_SUPPLIED MATERIAL_
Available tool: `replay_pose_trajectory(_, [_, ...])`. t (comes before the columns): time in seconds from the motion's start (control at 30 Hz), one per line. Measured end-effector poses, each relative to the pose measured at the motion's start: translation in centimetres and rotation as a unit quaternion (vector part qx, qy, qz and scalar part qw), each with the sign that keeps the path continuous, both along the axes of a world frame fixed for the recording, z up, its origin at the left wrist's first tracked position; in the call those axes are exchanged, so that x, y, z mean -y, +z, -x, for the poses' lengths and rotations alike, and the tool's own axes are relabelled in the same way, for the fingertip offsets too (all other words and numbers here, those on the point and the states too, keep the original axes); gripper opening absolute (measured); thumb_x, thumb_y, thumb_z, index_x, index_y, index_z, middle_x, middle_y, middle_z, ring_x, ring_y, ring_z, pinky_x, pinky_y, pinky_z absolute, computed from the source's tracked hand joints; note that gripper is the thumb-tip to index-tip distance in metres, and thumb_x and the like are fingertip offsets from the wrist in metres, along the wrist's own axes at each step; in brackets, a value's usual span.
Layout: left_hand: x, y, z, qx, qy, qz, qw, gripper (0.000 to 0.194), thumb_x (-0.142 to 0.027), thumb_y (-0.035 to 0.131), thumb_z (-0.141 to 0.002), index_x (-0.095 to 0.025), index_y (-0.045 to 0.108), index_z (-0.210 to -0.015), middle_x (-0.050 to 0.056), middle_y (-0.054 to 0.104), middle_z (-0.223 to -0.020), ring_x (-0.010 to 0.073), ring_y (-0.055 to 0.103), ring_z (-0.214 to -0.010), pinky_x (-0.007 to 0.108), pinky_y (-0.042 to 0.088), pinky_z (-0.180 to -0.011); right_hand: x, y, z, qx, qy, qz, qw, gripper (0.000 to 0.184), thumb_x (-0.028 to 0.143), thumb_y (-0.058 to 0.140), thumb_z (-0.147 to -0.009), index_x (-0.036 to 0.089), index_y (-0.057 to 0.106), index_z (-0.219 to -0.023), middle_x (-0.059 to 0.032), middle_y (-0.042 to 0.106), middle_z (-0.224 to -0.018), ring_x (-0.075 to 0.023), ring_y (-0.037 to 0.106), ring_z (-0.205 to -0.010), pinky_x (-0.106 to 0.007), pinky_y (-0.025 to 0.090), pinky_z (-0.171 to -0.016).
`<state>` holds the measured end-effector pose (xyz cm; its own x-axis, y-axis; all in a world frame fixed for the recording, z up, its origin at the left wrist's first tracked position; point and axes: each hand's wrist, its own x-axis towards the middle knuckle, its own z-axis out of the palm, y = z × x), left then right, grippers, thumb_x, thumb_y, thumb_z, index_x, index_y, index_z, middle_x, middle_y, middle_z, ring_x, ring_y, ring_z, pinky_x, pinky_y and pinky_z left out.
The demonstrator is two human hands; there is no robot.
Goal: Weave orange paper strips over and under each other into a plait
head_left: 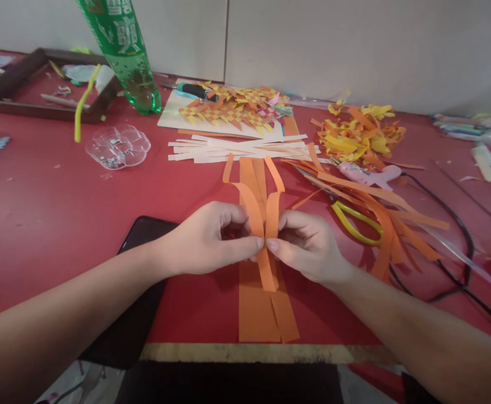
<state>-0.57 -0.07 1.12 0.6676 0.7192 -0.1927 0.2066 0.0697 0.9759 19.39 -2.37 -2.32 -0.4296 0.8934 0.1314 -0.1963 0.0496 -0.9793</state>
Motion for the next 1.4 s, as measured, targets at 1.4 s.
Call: replay_pose_trajectory(1.4, [0.1,0.2,-0.1,0.034,0.021,0.089,0.995,0.018,-0.020,0.069,-0.082,-0.014,0.060,-0.068,0.000,0.069,-0.064,0.0092,0.063,-0.060,0.018,0.051,-0.058,-0.1,0.7,0.3,0.038,-0.029,-0.033,0.998,0.026,0.028,0.070,-0.087,0.018,0.058,-0.066,0.0034,0.053,-0.057,-0.0081,0.045,-0.049,-0.022,0.039,-0.045])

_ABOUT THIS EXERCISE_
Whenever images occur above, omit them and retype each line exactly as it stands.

_WRITTEN RESPONSE_
Available tool: `replay_pose_trajectory(_, [_, ...])`. t (comes before the columns): time in seconds from the motion's start (control at 30 Hz), one per line. Measured end-effector poses, each relative to the pose measured at the motion's start: translation in centimetres and rotation as a unit quaternion (vector part qx, qy, qz and scalar part qw), each with the sign that keeps the path continuous, both along the axes of a world frame fixed for the recording, z up, its origin at the left wrist's first tracked position; in the call those axes are exchanged, so that x, y, z mean -y, +z, -x, for the poses' lengths and rotations alike, and the tool's own axes are relabelled in the same way, for the fingertip offsets too (all other words and numbers here, those on the point and the states too, keep the original axes); gripper opening absolute (measured); thumb_x, thumb_y, thumb_z, index_x, index_y, index_z, middle_x, middle_y, middle_z, ring_x, ring_y, ring_z, pinky_x, pinky_y, pinky_z absolute, computed from the source's tracked hand joints; note that gripper is the thumb-tip to index-tip distance in metres, and thumb_x and the like are fingertip offsets from the wrist in metres, along the wrist's own axes at each step; in brackets, a value's usual span.
Layout: left_hand: x, y, z, qx, qy, qz, qw, gripper (0.000 to 0.194), thumb_x (-0.142 to 0.027), thumb_y (-0.035 to 0.131), thumb_z (-0.141 to 0.002), index_x (-0.095 to 0.025), index_y (-0.045 to 0.108), index_z (-0.210 to -0.015), middle_x (-0.050 to 0.056), middle_y (-0.054 to 0.104), middle_z (-0.223 to -0.020), ring_x (-0.010 to 0.073), ring_y (-0.055 to 0.103), ring_z (-0.214 to -0.010), pinky_x (-0.007 to 0.108), pinky_y (-0.042 to 0.088), pinky_z (-0.180 to -0.011); right_hand: x, y, z, qx, qy, qz, qw, gripper (0.000 to 0.184), thumb_x (-0.028 to 0.143), thumb_y (-0.058 to 0.140), thumb_z (-0.147 to -0.009), index_x (-0.036 to 0.089), index_y (-0.057 to 0.106), index_z (-0.219 to -0.023), middle_x (-0.059 to 0.032), middle_y (-0.042 to 0.106), middle_z (-0.224 to -0.018), ring_x (-0.075 to 0.023), ring_y (-0.037 to 0.106), ring_z (-0.205 to -0.010), pinky_x (-0.106 to 0.007), pinky_y (-0.025 to 0.090), pinky_z (-0.171 to -0.016).
`<state>` holds the measured end-effector pose (xyz cm; its own x-axis, y-axis; all in a world frame fixed for the recording, z up, its origin at the left wrist's first tracked position; point and axes: each hand's wrist, its own x-axis towards the middle knuckle, its own z-axis out of the palm, y = z × x), left then right, grippers, thumb_x, thumb_y, thumb_z, index_x, index_y, index_z, middle_x, middle_y, middle_z, ring_x, ring_y, ring_z, pinky_x, pinky_y and pinky_z left out.
The demonstrator is two human hands; there is no robot.
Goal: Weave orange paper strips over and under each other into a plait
head_left: 
<state>-0.57 -0.07 1.12 0.6676 0.7192 -0.1927 0.2066 0.0697 0.9759 19.39 -2.37 -2.32 -0.4296 0.8934 0.1314 -0.1963 0.0496 -0.9793</state>
Motion for the next 1.4 s, as measured, targets at 1.4 s.
Call: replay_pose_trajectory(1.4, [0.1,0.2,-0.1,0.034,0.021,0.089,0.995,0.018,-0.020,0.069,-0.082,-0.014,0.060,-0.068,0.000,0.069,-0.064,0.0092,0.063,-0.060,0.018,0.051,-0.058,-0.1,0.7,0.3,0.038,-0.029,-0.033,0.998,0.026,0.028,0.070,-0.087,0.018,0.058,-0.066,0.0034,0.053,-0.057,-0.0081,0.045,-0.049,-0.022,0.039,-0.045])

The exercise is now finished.